African speakers call for debt cancellation, not revision, says Gbajabiamila
The Speaker of the House of Representatives Hon. Femi Gbajabiamila said the Conference of Speakers and Heads of African Parliaments (CoSAP) is pushing for full debt cancellation by creditor nations rather than debt relief or review.
Gbajabiamila, who was speaking on the second day of the ongoing 1st CoSAP in Abuja, explained that the body would like all debts owed by African countries to be cancelled.

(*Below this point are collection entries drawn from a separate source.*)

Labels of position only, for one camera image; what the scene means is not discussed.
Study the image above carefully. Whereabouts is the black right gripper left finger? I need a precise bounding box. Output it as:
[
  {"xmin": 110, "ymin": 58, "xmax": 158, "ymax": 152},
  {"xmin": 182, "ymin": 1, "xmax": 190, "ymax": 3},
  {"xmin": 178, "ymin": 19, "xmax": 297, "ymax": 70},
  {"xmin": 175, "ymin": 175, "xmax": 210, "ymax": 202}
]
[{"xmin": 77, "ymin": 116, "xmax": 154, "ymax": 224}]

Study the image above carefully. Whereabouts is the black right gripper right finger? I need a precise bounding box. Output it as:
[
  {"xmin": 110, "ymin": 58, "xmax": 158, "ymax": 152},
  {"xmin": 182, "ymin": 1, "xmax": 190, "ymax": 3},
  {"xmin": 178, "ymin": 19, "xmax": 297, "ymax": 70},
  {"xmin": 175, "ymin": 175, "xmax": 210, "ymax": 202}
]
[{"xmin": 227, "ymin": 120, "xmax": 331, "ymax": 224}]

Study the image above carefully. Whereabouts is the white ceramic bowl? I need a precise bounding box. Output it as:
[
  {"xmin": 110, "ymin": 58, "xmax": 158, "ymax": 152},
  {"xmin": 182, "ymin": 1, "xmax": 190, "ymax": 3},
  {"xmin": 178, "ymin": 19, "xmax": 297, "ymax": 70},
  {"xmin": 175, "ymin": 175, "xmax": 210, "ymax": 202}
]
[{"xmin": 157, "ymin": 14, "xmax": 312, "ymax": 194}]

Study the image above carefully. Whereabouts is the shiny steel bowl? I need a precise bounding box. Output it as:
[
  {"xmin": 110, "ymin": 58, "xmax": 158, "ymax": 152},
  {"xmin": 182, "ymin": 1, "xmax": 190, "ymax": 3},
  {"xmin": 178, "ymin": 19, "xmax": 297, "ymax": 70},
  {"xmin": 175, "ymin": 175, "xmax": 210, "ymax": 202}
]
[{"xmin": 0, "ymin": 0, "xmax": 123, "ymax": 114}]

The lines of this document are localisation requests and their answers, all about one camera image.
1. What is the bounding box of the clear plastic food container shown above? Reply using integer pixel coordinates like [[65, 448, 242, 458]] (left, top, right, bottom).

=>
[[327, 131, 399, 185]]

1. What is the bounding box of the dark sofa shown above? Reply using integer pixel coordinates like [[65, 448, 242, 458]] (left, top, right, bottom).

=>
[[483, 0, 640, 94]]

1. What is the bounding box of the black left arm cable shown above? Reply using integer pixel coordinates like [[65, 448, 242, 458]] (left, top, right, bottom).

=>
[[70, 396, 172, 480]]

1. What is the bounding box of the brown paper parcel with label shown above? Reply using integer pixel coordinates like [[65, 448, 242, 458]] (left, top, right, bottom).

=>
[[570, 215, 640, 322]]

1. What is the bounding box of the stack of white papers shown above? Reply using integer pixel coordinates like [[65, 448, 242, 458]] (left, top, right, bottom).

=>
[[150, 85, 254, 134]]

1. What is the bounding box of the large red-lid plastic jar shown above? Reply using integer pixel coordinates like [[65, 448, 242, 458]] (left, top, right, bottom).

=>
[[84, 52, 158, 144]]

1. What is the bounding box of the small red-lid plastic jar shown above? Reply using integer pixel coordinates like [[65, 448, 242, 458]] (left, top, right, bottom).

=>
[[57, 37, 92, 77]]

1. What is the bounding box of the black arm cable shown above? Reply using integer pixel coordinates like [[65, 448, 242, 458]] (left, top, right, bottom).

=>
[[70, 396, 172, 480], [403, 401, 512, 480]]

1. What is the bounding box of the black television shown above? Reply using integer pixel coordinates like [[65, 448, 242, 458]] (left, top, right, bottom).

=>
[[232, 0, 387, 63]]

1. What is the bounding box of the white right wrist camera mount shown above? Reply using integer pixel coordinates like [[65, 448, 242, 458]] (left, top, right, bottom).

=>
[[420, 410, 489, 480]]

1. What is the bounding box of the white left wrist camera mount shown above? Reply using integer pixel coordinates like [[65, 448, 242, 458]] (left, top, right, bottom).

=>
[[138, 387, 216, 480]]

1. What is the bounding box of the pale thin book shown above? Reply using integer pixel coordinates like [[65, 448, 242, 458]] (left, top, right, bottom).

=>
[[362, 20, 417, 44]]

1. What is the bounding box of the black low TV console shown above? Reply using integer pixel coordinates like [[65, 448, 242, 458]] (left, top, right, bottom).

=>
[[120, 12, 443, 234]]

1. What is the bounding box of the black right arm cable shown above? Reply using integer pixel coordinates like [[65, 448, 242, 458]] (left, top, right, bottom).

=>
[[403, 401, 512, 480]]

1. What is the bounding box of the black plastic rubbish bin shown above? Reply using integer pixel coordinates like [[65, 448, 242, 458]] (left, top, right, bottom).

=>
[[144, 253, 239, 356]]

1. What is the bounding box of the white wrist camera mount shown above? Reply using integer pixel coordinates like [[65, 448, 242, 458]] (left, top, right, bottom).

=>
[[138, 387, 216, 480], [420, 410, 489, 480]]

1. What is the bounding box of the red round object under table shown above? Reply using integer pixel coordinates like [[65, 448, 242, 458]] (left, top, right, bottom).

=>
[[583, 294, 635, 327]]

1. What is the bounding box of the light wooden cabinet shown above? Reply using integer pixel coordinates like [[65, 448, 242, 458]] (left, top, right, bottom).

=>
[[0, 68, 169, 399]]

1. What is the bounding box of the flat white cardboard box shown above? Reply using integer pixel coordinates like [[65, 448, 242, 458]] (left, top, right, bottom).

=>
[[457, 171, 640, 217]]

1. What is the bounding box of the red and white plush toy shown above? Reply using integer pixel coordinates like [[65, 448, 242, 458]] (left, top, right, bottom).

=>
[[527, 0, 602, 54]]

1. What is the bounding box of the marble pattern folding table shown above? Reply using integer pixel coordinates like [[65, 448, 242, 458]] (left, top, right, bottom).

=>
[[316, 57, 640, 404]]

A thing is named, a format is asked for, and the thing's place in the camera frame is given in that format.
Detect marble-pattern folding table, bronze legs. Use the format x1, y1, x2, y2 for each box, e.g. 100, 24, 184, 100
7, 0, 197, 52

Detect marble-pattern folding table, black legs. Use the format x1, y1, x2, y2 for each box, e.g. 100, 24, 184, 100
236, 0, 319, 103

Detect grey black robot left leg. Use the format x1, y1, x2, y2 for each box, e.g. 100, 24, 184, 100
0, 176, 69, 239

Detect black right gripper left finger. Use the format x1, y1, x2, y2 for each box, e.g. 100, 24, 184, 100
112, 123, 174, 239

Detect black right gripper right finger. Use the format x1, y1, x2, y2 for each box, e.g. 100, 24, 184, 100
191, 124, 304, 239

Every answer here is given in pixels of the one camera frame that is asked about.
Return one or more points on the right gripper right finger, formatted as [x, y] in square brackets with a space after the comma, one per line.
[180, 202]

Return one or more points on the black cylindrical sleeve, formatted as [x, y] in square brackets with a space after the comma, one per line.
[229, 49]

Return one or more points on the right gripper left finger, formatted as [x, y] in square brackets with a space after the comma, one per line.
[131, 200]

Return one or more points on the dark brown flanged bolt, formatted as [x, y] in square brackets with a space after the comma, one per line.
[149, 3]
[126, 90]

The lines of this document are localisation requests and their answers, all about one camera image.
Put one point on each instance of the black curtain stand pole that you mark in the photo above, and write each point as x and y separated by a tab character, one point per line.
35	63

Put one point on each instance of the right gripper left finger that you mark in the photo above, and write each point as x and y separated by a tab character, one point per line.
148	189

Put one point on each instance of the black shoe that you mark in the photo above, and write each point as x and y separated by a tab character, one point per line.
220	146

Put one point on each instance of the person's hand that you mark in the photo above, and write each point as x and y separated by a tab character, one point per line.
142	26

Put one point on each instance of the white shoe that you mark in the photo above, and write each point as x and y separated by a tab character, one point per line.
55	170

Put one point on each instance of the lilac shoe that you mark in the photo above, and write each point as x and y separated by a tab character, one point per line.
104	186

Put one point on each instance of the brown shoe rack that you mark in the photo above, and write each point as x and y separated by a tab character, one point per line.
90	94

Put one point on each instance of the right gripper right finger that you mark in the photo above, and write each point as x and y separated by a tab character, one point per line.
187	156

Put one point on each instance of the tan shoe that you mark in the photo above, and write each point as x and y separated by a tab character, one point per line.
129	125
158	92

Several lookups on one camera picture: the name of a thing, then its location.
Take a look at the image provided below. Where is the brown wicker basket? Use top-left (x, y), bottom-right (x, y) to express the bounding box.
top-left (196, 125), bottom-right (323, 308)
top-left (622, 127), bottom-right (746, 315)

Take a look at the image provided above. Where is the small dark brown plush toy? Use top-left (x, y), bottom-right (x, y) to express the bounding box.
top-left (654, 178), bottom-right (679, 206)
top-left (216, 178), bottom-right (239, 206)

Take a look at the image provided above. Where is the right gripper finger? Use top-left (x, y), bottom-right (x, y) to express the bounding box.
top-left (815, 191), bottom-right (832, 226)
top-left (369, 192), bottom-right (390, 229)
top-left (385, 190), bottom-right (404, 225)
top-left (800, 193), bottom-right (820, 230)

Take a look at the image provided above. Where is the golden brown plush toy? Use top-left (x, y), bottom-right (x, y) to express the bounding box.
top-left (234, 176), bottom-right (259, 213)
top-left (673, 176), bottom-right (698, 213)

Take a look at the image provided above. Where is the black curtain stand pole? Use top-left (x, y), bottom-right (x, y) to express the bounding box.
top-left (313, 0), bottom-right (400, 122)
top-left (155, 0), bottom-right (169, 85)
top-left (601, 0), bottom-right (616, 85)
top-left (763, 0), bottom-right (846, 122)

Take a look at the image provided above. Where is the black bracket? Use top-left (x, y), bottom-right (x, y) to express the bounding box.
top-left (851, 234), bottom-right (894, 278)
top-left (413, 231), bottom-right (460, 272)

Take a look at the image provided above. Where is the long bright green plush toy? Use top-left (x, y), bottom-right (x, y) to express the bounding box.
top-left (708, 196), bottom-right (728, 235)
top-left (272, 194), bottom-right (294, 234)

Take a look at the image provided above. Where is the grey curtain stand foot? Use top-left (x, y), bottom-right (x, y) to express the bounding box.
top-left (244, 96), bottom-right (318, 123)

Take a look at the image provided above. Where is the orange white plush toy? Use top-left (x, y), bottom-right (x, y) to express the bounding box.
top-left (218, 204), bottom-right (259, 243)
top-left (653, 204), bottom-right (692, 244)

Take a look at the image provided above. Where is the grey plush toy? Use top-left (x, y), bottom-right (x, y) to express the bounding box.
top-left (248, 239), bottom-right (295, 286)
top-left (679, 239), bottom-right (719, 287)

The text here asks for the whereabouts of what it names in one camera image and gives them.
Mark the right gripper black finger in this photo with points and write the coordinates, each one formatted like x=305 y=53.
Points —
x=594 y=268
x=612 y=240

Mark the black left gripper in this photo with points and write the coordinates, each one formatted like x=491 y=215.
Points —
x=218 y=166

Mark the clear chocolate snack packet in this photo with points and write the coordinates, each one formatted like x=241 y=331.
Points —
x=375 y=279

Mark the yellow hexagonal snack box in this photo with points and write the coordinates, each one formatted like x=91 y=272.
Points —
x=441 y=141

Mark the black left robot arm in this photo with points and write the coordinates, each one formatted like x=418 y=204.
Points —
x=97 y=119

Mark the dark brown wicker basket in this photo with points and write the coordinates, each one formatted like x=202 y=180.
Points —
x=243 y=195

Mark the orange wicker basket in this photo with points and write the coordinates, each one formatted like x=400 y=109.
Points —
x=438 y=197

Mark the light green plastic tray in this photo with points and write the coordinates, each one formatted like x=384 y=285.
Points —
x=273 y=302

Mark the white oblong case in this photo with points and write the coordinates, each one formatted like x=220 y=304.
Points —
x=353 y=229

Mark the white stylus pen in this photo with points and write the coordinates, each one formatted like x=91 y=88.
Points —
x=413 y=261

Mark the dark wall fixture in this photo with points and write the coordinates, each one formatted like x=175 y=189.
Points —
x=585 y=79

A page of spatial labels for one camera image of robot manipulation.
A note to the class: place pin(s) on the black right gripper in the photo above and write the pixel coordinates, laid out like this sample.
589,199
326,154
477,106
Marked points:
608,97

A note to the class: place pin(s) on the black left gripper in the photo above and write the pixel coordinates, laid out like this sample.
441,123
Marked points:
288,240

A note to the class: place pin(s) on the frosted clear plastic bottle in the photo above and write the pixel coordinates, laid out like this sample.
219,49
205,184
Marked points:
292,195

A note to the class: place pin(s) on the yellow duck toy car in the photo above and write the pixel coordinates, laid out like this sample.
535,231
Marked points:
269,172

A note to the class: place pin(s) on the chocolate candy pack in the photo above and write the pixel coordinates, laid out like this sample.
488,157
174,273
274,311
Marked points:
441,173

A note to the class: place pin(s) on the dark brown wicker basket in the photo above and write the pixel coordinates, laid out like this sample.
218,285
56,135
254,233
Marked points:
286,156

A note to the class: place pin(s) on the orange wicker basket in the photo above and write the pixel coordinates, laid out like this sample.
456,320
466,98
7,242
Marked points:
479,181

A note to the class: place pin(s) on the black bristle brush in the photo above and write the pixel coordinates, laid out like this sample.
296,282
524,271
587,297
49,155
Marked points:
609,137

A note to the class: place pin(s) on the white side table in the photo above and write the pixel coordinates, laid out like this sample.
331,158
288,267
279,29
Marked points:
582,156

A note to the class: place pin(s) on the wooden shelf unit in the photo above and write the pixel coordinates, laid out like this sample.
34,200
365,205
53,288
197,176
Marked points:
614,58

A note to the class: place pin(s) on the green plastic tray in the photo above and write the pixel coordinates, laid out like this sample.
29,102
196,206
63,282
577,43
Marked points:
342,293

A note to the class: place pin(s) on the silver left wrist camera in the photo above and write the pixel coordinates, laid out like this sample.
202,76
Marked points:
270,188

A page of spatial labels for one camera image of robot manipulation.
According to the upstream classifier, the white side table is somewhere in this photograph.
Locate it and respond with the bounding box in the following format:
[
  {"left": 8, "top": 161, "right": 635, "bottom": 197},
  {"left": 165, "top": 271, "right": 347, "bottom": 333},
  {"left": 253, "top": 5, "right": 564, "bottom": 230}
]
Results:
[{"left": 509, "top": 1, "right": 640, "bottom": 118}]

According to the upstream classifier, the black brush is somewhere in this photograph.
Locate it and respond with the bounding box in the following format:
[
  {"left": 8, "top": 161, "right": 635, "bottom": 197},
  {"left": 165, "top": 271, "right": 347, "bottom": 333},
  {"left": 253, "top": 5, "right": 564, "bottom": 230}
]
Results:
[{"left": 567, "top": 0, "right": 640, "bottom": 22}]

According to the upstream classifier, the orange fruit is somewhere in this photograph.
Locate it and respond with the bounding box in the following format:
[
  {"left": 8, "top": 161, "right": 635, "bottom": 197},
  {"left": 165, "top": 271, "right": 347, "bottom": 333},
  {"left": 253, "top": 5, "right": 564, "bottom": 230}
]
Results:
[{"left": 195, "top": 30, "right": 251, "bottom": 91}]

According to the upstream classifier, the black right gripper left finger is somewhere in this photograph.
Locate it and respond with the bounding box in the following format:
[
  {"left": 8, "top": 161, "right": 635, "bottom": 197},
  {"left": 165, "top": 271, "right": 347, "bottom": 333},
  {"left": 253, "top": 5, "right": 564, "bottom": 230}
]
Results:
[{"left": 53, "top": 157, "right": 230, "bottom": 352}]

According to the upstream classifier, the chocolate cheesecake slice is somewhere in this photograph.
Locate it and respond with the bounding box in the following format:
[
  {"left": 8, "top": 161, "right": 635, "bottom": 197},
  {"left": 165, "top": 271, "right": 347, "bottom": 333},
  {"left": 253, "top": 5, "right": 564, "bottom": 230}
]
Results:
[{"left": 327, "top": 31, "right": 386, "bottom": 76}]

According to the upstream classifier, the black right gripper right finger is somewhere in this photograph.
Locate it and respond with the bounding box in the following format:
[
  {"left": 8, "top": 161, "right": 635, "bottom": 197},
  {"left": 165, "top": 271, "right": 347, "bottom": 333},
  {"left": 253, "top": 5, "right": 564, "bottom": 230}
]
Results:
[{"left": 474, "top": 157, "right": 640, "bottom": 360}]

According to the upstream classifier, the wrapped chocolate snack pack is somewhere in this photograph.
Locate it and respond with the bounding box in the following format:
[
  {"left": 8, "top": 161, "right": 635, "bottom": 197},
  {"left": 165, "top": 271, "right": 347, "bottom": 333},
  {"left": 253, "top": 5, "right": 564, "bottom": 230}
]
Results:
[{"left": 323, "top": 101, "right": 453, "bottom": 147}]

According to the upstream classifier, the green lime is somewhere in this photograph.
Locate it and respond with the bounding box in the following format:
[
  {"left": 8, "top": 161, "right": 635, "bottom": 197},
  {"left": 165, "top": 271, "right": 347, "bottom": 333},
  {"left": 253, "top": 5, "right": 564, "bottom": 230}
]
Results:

The President contributed to the discussions on the first topic of the day’s plenary session, “Financing Africa’s pandemic response: legislative imperatives and interventions”, moderated by the country’s representative in Nigeria, World Health Organization, the Dr. Walter Kazadi Mulombo. The session was chaired by the Speaker of the National Assembly of South Africa, Rt. Hon. Nosiviwe Mapisa-Nqakula.
He noted that this would help countries start by “resetting the button to zero”, meaning they had no outstanding debt against them.
In relation to debt revision or relief, Gbajabiamila told his colleagues that in the case of the latter, the debts would still be unpaid, except that there would be some modifications, adjustments or even postponement of payment schedules. refund.
“We want to reset our buttons to read from scratch. This is the position, and I ask that we all support this push,” he said.
Participants in the session, supporting Gbajabiamila’s position, spoke of the need for parliaments to step up their oversight functions by monitoring how executives have spent loans taken on behalf of their respective countries, which have resulted in debt burdens or traps.
Some noted that in countries that have obtained debt relief, parliaments need to question how the money returned to them has been spent.
They stressed that creditor countries, when considering calls for debt cancellation or relief, would consider several factors, including how the loans were used and countries’ compliance with agreements signed in the start of loan applications.
Meanwhile, as part of his recommendation to fight or prepare for pandemics, Gbajabiamila suggested setting aside a percentage of the health budget for research and manufacturing of vaccines by African countries.
He said it could also be legislated to make compliance mandatory.
The President also recommended the establishment of an African Center for Vaccine Research and Production.
He explained that the joint center could be located anywhere on the continent, where all African countries could contribute to its development.